India is firing dozens of foreign-funded health experts working inside the government, seen as part of a broader clampdown to reduce the influence of non-government organisations (NGOs) on policy.
The loss of these professionals, most of whom are Indian nationals, has raised concerns that signature programmes to combat HIV/AIDS and tuberculosis may suffer just as they face funding shortages due to slow bureaucracy.
A shortage of technical experts has for years forced India to turn to the World Health Organization (WHO) and aid groups like the Bill & Melinda Gates Foundation to manage large-scale public health schemes.
Of the nearly 140 people who run India’s HIV/AIDS programme, 112 are consultants seconded from foreign organisations. Some are engaged in planning and monitoring of prevention activities in high-risk Indian states.
Last week, Prime Minister Narendra Modi’s government ordered 45 of them to be removed from service by June as they had served more than three years, according to health ministry officials and a document seen by Reuters.
By December, 70 of these experts will leave, while others, who have worked for less than three years, face a government screening committee to decide whether they are needed.
“It’s like questioning our integrity just because we are foreign funded,” said an HIV/AIDS consultant who worked in the health department for three years and is now looking for a job.

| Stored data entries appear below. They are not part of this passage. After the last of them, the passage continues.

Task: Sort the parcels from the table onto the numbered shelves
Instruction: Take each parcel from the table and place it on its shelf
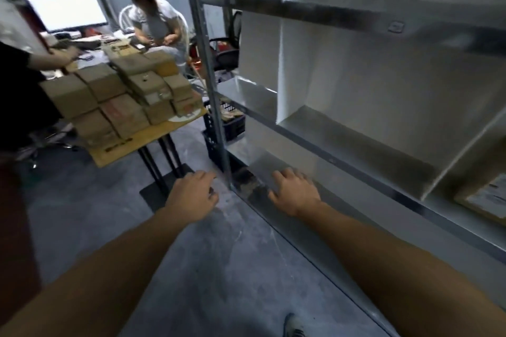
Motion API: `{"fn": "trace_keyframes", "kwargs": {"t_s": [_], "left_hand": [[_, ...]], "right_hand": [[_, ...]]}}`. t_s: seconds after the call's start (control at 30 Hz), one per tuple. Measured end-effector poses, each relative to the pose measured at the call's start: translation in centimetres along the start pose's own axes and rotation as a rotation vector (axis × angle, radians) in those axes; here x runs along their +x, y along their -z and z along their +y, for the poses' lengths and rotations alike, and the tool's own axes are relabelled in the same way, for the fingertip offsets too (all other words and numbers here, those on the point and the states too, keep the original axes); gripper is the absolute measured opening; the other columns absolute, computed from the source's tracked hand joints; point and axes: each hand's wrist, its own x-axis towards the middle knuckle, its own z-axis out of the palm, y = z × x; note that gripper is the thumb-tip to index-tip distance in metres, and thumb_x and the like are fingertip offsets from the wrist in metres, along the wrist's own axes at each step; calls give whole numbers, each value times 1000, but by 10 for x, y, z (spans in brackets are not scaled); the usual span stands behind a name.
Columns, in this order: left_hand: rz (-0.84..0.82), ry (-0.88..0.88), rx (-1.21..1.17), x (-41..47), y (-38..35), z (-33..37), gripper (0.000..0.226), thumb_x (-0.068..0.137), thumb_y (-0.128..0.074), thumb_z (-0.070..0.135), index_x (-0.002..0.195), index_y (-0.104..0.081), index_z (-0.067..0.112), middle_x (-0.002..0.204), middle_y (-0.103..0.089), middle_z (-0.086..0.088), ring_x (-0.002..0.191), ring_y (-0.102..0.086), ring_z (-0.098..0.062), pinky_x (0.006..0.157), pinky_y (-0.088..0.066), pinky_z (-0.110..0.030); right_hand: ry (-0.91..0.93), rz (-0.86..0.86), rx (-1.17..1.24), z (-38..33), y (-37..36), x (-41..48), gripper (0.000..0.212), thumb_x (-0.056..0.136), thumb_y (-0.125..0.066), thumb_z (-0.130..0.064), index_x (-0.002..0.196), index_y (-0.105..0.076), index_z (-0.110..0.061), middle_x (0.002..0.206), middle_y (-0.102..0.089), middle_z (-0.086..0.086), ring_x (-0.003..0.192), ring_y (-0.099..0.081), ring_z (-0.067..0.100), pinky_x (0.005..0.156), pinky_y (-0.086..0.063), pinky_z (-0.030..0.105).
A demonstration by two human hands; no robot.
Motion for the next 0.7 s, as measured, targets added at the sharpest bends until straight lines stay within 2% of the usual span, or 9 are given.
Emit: {"fn": "trace_keyframes", "kwargs": {"t_s": [0.13, 0.23, 0.3, 0.4, 0.53, 0.7], "left_hand": [[29, 151, -12, -1, 7, -48, 49, 92, -47, 41, 136, -47, 20, 126, -56, -6, 113, -53, -28, 96, -44, -41], [73, 232, -16, 10, 12, -81, 55, 84, -42, 43, 131, -52, 18, 120, -60, -7, 104, -55, -28, 90, -47, -42], [101, 285, -16, 21, 16, -100, 50, 86, -46, 41, 129, -54, 17, 117, -61, -7, 101, -55, -27, 87, -46, -40], [141, 357, -8, 44, 25, -122, 41, 92, -53, 34, 130, -53, 18, 125, -59, -6, 108, -55, -26, 89, -43, -39], [195, 457, -41, 79, 36, -153, 46, 94, -54, 34, 137, -49, 19, 136, -54, -6, 119, -51, -26, 94, -42, -39], [223, 551, -61, 107, 36, -189, 49, 90, -59, 34, 135, -52, 17, 132, -57, -10, 115, -54, -31, 95, -44, -41]], "right_hand": [[156, -23, -34, -50, -3, 56, 49, 99, -42, -45, 140, -43, -19, 138, -48, 14, 126, -48, 36, 104, -38, 46], [269, -30, -72, -80, -3, 104, 46, 98, -41, -47, 134, -45, -17, 133, -50, 14, 122, -49, 37, 102, -40, 48], [335, -26, -92, -98, 0, 135, 43, 99, -41, -45, 132, -46, -17, 130, -50, 14, 120, -49, 37, 101, -40, 48], [414, -29, -122, -120, 8, 182, 43, 100, -41, -43, 134, -45, -16, 131, -50, 13, 121, -49, 37, 101, -40, 47], [511, -44, -182, -144, 16, 241, 42, 100, -41, -43, 133, -45, -16, 131, -50, 13, 121, -49, 36, 99, -41, 48], [605, -51, -234, -177, 20, 302, 42, 101, -41, -43, 133, -45, -15, 132, -50, 13, 120, -50, 37, 97, -42, 48]]}}
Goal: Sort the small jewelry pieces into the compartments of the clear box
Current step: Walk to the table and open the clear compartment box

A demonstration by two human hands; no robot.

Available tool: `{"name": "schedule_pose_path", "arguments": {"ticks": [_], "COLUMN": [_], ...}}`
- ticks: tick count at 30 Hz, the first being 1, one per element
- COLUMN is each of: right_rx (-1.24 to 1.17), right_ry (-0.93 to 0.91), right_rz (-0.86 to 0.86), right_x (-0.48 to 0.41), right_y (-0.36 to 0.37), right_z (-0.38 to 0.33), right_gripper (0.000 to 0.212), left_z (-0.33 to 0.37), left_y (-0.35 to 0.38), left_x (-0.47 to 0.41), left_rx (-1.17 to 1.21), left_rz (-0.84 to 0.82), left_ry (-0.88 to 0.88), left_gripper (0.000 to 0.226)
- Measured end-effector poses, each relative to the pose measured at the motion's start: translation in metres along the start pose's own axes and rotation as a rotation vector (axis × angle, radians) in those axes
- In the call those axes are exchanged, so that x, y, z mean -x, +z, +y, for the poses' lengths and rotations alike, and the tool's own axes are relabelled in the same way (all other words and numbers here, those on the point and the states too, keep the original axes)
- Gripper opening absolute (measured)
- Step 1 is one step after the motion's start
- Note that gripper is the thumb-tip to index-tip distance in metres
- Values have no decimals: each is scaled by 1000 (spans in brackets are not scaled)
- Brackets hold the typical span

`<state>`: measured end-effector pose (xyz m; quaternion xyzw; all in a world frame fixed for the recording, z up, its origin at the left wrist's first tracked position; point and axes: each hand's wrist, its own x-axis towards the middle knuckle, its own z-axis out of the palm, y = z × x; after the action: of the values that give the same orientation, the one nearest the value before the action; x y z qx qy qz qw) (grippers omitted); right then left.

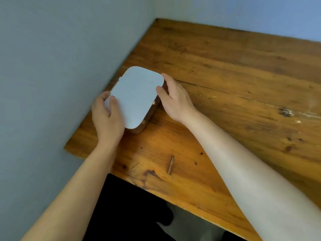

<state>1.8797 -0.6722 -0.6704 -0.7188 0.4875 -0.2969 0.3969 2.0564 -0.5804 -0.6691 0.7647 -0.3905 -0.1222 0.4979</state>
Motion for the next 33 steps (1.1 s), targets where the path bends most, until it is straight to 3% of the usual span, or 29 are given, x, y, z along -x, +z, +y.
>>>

The programme has won global acclaim for sharply reducing annual new HIV infections, but the rate of decline has slowed in recent years. India recorded 86,000 new infections last year.
S Selvakumar, a joint secretary in the finance ministry who signed off on clarifications to the new policy rules in January, said he did not know why consultants working in the government were being removed. He said the finance ministry received a request from the cabinet secretariat to compile a list of government consultants last May.
Two other finance ministry officials said the move was driven by fears that foreign agencies could use their consultants to influence policy in New Delhi. “Their loyalties would be divided,” said one.
The security of information was also a concern, the other officer said.
More than 500 consultants work across the Indian government, about half in the health sector alone. Some are from Britain’s Department for International Development (DFID) and the United Nations’ UNICEF.
A spokesperson for the Bill & Melinda Gates Foundation did not comment on the government’s decision, but said it would adhere to the directive. A DFID spokesman said the department had “not received any complaints from the government of India about data theft or undue influence on policies.”
The WHO and UNICEF did not respond to requests for comment.
Fixing the system
The move on consultants employed by government departments but who get their salaries from the parent organisations comes at a time when the government has tightened controls on foreign NGOs operating in India.
Last year it froze funding and cancelled licences of thousands of non-profit organisations for not declaring international donations. The government said it was seeking to bring transparency to the functioning of these entities.
The new rules apply only to government workers funded by global aid agencies, and not to all those associated with international groups.
A senior government source said the new policy on consultants working in the government will help streamline the older, loosely regulated system and ensure they have proper approvals.
Nearly 70 experienced consultants in the tuberculosis programme risk losing their jobs following the government order. India accounts for almost a quarter of global TB cases and the most deaths - 220,000 in 2014.
Keshav Desiraju, a former health secretary, said consultants play a vital role in running public health schemes but are not involved in policy formulation.
“Consultants do a lot of data work, and it will be immature to suggest they can influence government policy,” he told Reuters.